*Work request*. From the line with "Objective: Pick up" through the line with "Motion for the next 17", inclusive, return each line of the data below exactly and leave the rest out.

........

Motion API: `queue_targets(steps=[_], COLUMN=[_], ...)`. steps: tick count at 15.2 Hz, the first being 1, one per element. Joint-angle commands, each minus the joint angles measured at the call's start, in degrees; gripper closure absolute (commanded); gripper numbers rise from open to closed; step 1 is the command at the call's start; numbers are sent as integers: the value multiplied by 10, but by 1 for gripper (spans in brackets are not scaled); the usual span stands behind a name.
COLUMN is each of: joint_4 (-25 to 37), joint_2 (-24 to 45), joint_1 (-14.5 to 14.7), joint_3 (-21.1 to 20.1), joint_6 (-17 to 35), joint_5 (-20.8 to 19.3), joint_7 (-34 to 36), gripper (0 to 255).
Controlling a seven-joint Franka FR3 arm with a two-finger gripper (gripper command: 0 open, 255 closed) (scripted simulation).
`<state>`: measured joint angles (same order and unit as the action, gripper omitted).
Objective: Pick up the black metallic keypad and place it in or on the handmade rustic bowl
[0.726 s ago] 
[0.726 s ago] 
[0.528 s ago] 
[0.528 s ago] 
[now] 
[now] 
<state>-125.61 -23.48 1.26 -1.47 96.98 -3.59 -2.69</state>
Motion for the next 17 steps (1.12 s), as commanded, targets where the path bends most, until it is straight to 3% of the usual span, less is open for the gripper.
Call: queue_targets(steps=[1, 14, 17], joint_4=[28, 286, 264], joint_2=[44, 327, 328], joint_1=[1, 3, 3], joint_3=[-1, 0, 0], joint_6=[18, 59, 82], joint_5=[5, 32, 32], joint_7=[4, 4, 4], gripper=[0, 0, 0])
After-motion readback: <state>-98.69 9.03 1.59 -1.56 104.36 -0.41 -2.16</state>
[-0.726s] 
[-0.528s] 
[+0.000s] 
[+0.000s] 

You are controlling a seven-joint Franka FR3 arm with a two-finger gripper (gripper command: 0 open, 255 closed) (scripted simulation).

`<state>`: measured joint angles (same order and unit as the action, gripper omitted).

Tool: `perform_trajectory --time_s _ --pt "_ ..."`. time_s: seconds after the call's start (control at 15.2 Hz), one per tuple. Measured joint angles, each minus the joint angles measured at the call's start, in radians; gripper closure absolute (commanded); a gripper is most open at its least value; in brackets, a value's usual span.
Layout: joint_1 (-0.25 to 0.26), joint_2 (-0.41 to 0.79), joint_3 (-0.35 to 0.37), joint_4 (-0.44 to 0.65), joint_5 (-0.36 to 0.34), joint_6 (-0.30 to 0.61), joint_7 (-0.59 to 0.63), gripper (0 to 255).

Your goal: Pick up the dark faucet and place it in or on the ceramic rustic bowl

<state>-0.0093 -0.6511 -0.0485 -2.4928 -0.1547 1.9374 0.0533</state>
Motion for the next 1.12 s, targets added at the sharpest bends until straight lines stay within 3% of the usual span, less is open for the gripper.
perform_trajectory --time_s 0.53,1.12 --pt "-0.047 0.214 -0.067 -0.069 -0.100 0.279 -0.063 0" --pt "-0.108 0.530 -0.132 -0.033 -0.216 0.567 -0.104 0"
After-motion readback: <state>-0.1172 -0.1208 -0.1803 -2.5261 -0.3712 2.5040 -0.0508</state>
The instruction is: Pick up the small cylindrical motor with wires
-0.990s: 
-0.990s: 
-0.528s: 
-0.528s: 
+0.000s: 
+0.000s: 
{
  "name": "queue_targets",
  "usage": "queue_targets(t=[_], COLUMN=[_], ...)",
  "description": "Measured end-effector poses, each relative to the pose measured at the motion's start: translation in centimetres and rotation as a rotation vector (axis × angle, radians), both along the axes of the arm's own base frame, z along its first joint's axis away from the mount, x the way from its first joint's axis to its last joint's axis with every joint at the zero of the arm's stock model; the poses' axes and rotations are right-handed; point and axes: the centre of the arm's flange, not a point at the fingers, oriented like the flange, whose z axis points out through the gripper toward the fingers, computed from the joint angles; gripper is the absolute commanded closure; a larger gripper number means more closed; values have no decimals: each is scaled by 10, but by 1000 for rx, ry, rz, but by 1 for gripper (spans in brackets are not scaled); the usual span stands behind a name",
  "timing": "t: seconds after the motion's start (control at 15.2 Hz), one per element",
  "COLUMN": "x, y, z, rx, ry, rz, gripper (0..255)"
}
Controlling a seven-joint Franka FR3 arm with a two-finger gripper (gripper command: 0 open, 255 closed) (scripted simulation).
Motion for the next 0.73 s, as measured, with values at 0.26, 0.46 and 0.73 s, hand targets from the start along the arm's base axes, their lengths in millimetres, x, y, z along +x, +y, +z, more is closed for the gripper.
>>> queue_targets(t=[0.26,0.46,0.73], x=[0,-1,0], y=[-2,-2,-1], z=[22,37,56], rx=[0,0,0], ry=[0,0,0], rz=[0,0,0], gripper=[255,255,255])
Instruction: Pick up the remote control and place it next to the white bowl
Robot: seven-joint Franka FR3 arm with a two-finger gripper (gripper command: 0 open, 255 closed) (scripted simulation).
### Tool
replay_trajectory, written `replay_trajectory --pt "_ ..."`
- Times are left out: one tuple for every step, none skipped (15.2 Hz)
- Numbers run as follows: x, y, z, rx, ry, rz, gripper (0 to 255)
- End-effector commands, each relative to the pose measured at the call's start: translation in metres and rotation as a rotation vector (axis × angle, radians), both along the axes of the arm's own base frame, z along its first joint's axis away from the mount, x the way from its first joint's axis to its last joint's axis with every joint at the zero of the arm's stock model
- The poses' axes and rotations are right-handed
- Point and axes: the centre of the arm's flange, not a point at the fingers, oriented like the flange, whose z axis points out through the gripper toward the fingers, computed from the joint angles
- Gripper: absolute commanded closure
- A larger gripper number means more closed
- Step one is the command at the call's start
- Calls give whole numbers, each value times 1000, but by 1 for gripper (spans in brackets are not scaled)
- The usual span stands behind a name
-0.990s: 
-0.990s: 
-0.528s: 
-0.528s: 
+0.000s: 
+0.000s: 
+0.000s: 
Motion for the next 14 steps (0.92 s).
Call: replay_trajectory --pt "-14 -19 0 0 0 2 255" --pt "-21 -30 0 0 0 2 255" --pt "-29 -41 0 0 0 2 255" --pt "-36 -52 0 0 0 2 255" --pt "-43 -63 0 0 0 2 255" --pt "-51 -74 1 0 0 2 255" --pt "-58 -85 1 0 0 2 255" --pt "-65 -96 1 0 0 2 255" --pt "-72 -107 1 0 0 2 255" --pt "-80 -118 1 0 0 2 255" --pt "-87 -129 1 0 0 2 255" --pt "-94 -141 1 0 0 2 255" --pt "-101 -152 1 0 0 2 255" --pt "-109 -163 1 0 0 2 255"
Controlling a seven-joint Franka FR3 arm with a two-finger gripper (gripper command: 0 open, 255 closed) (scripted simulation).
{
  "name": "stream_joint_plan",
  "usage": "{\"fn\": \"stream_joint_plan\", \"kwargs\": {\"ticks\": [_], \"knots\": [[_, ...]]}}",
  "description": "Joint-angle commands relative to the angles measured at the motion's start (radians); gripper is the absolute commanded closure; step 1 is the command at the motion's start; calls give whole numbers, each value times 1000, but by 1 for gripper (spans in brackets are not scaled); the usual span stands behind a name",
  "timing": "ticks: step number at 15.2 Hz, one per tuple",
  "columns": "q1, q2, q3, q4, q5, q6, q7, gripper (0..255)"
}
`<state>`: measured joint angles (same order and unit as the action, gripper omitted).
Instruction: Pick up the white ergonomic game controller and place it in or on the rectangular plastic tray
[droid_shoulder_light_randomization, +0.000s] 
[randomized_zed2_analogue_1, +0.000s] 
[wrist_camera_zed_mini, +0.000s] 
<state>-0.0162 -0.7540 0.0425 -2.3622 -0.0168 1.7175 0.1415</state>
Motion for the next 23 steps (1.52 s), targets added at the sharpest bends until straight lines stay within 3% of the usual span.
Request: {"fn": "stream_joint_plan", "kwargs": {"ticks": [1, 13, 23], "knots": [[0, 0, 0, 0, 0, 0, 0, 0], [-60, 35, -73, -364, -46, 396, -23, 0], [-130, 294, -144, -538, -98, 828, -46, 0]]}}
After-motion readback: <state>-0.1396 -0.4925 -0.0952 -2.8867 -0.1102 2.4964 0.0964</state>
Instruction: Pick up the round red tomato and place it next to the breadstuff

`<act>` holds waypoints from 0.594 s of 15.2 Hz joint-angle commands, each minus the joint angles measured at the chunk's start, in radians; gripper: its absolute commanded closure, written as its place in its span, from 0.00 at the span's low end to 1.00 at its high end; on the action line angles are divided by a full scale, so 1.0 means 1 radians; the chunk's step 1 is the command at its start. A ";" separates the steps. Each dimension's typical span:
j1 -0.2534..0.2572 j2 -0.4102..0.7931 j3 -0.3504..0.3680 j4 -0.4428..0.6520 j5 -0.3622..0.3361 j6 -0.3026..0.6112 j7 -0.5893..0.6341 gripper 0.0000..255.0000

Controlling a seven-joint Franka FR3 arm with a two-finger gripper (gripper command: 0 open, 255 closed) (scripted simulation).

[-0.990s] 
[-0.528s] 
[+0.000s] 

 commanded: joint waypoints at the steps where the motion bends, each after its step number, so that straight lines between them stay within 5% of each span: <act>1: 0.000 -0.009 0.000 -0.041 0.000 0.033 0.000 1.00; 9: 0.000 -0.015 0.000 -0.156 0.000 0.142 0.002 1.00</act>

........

*Response for this exercise*.
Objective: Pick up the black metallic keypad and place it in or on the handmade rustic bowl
[0.726 s ago] 
[0.726 s ago] 
[0.528 s ago] 
[0.528 s ago] 
[now] 
[now] 
<state>-125.61 -23.48 1.26 -1.47 96.98 -3.59 -2.69</state>
Motion for the next 17 steps (1.12 s), as commanded, targets where the path bends most, until it is straight to 3% of the usual span, less is open for the gripper.

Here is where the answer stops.